Ich werde mir wohl dann so eine HB-35+ bestellen und hoffen, dass die dann so gut ist, wie das Weihnachtsgeschenk. Wenn alle HB jetzt derartig hohe Qualität bieten, werde ich mich wohl durch das halbe Portfolio probieren. Ich war wirklich äusserst überrascht.
Meine Referenzen waren ja bisher auch nicht wirklich "upper Class". Meine beste Strat ist eine MIM (Body) /MIJ (Hals) Kombination aus den 90ern, die beste LP die Performer-200 (quasi die Gio LP der 70er), die beste Rockerin die S770. Also allesamt nichts besonderes, aber gute, zuverlässige Instrumente. Bei Ibanez merkt man in den letzten 15 Jahren ja den Rotstift auch schon recht deutlich, mit Epiphone werde ich noch immer nicht warm (hab mir eine LP classic worn gegönnt - sie ist nicht schlecht, aber kann mich nicht beeindrucken).

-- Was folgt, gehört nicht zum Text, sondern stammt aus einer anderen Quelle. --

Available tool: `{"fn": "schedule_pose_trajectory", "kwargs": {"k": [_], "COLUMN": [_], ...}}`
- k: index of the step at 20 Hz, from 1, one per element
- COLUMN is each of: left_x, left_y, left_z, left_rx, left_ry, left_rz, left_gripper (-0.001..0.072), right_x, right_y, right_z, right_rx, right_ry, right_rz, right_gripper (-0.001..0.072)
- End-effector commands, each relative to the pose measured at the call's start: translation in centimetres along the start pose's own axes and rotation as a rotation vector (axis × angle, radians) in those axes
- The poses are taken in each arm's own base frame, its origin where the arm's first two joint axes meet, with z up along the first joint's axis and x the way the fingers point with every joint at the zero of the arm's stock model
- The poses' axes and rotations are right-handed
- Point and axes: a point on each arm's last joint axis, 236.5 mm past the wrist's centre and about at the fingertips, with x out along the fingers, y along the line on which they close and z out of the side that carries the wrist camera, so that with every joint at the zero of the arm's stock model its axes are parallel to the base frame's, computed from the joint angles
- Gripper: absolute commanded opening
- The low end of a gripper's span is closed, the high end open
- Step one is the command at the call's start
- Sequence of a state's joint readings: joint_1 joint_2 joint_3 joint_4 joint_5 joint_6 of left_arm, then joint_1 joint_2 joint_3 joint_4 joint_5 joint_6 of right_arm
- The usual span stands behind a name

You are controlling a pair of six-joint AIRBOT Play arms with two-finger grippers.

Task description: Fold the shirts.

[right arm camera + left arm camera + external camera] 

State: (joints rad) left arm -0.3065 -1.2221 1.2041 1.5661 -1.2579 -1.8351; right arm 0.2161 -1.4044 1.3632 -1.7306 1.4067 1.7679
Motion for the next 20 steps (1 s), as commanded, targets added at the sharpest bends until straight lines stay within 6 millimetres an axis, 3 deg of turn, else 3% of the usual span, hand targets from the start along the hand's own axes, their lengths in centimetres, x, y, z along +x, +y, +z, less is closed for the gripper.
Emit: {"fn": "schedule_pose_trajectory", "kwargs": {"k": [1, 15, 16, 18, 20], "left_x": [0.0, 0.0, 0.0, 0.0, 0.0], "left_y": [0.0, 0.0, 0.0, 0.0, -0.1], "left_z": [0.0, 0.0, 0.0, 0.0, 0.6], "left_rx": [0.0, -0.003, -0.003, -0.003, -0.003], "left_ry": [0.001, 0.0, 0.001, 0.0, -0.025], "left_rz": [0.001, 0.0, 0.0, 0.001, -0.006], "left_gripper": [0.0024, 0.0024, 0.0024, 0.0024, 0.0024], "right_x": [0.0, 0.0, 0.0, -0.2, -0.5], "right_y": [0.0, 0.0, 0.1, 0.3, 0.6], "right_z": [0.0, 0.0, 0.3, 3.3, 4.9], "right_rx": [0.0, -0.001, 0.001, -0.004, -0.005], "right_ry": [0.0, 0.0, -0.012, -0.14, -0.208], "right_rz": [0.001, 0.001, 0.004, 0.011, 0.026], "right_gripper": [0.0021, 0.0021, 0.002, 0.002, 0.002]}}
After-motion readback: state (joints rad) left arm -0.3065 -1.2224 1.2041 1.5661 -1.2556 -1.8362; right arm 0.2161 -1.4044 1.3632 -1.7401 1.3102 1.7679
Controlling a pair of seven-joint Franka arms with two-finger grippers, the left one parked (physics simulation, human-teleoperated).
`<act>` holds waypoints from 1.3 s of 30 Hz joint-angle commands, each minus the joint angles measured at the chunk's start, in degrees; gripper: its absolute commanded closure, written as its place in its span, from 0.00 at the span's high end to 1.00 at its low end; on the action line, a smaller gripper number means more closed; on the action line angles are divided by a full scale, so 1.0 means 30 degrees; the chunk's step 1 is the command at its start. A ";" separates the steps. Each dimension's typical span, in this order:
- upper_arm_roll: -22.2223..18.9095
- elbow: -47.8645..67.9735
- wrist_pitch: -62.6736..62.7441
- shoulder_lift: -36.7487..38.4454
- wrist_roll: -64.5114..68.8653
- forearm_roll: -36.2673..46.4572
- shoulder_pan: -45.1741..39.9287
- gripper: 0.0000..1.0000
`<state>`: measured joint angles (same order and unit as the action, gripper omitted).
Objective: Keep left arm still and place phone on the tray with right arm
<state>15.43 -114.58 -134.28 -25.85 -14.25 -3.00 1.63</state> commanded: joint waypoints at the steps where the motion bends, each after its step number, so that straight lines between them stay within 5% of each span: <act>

Auf der vielleicht zu probieren Liste stehen: ST-62 vintage (Als Wiedergutmachung für damals), SC-550 (richtig gute, komfortable Les Paul hatte ich bisher noch nie) und TE-90 (als P90 eventuell chambered - hatte in den 90er mal eine "hohle" Tele mit einem P90 am Steg, die war zwar widerlich zu spielen, aber klang verdammt gut...)
Kurzfassung des Textes von oben: Ich war/bin entsetzt, was Harley Benton da um so kleines Geld anbietet. Das Teil - vielleicht ein reiner Glücksgriff, wer weiss - ist echt einer anderen Liga entsprungen. Wenn am Zetterl € 500,- gestanden hätte, hätte ich sie zwar nie angeschaut, aber dem Instrument kauft man auch so einen Preis jederzeit ab.
Wisst ihr, wo / bei wem HB fertigen lässt?